▶ _Instructions for the task_: Write out only the lines from the line containing "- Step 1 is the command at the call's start" to the end of the listing below, both included, exactly as they stand. Drop the pictures.

==== Raw data ====

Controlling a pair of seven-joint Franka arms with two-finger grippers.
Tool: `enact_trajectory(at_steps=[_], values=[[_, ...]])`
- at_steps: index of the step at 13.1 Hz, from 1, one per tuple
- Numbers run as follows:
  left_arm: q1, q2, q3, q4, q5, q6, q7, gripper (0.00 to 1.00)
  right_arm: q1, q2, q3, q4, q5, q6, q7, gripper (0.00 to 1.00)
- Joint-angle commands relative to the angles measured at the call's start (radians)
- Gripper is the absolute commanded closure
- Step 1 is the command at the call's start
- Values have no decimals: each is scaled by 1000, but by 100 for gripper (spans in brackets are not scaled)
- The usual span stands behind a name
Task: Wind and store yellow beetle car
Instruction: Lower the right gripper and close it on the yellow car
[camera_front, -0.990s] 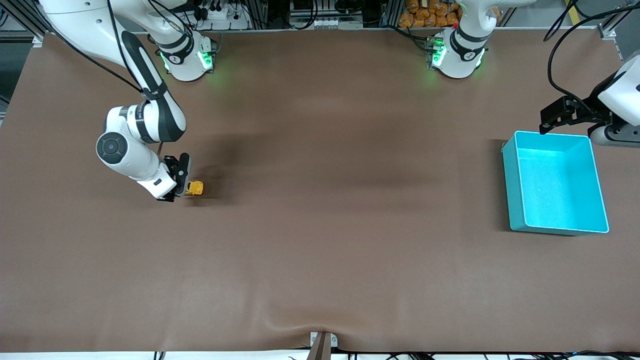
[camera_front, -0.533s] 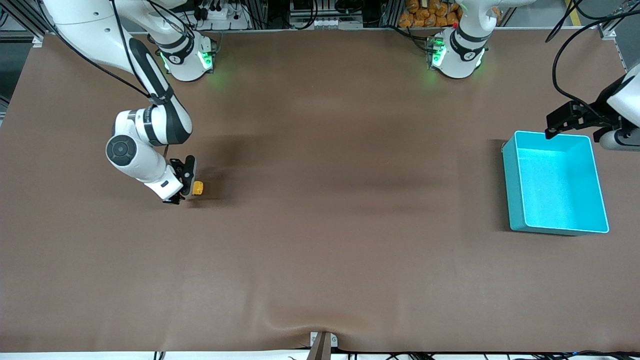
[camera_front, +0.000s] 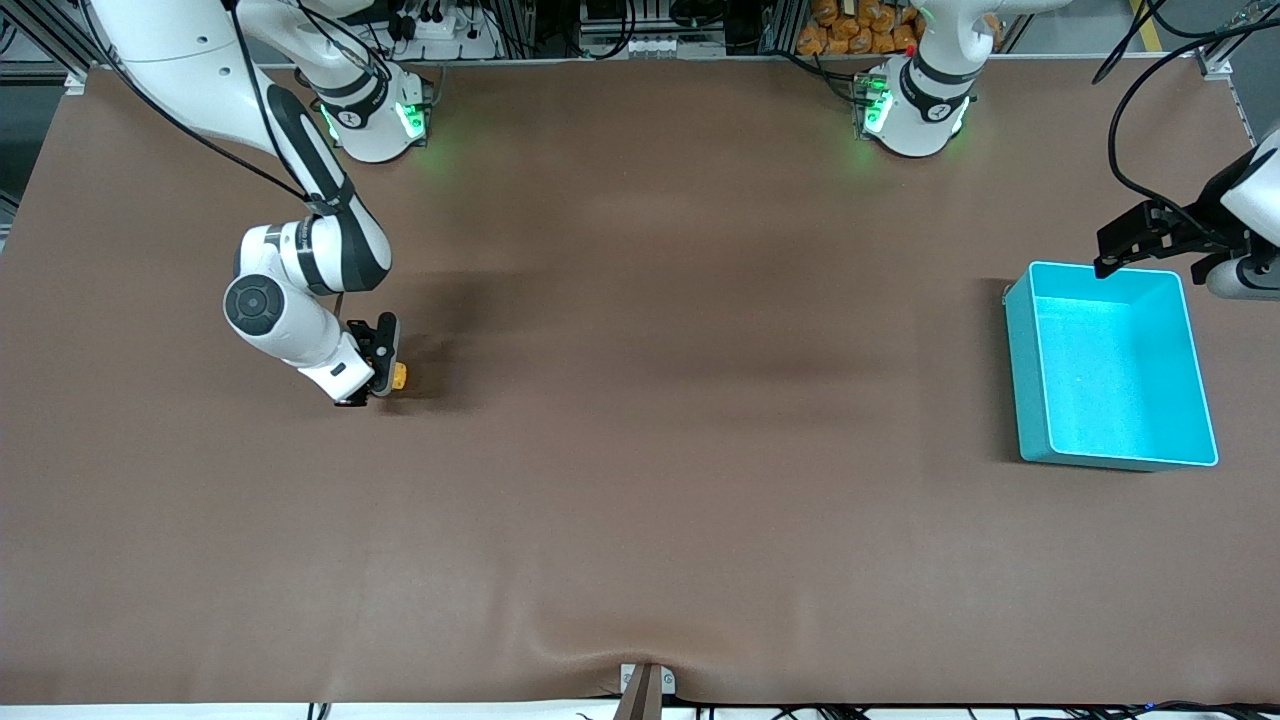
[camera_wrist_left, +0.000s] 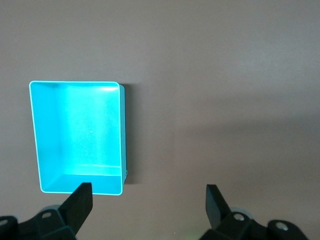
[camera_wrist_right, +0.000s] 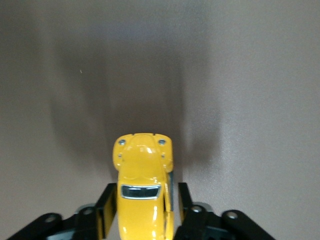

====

▶ _Response to this task_:
- Step 1 is the command at the call's start
- Values have no decimals: each is scaled by 1000, but by 100 for gripper (spans in brackets are not scaled)
- The usual span stands behind a name
Task: Wind and store yellow beetle car
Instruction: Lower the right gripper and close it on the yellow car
[camera_front, -0.990s] 
[camera_front, -0.533s] 
[camera_front, +0.000s] 
[camera_wrist_left, +0.000s] 
[camera_wrist_right, +0.000s] 

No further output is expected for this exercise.